Postby Future Man on 12 Nov 2009 13:30

Dunnyman wrote:
Future Man wrote:Up
The picture and sound were great, but the story was just too off-putting. Veered too much between fairly hard reality and dream-logic fantasy. I liked "the" scrapbook scene very much however.

Now when I see a Pixar flick, I completely open my mind, and just accept whatever reality they give me. So his hero is still alive at the age of hundred plus? Fine by me. Enough regular balloons can lift a house (and rip it off of it's foundation)? Sure. Robot dogs flying planes? No worries. For a movie to work for me, I need to care about the characters, and sincerely desire a successful resolution to their problems, issues, whatever. Pixar delivers that in spades with every single film they've done, and this one in particular. It looked pretty impressive on the screen in 3D, but the Blu-Ray is quite simply one of the finest presentations I've ever seen. Breathtaking.

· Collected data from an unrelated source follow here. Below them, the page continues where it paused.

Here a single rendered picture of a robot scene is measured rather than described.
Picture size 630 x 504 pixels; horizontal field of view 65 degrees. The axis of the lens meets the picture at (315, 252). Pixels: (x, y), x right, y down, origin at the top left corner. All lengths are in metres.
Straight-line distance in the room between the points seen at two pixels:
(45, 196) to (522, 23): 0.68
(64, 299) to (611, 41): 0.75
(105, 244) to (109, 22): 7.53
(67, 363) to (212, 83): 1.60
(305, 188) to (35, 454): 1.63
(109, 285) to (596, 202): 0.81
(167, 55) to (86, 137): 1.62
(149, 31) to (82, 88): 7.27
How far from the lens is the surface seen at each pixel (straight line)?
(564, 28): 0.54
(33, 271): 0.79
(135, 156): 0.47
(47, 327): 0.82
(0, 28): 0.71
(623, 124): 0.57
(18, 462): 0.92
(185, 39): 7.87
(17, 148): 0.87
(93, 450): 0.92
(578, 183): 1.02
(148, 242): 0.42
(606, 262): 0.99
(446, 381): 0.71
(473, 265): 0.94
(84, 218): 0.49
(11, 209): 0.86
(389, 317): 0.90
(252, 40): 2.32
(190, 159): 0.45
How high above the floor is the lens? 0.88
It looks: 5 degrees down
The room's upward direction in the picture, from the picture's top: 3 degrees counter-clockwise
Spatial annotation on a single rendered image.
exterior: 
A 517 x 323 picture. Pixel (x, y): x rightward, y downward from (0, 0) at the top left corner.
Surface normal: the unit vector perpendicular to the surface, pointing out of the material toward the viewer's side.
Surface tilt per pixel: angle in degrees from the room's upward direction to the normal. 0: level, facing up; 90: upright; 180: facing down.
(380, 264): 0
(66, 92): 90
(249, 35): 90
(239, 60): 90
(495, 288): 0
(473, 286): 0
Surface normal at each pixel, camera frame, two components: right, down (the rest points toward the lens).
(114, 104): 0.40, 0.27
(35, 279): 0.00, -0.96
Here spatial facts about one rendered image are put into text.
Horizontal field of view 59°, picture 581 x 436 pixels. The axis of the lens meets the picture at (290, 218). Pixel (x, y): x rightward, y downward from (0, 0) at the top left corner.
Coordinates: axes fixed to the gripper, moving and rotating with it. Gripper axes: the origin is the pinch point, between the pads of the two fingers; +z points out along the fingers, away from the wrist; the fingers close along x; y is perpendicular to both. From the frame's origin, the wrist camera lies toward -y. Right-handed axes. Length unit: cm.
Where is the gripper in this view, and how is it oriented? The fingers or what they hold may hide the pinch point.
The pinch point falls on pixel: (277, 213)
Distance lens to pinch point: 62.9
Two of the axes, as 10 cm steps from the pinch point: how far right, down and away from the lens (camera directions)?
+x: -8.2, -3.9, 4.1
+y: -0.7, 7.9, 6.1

I don't mind talking dogs sharing the screen with a soon to be displaced recent widower who overnight blows up enough (helium?) balloons to carry his house to another continent, but why make the dogs' ability to speak dependent on a technological advance the motivation for which is never explained, by a former hero now deemed villainous even though his stated motive--proving to the world he wasn’t a fraud after all--doesn’t seem all that diabolical? Ok if it's all a dream, not ok in my book if it's not. And it's not.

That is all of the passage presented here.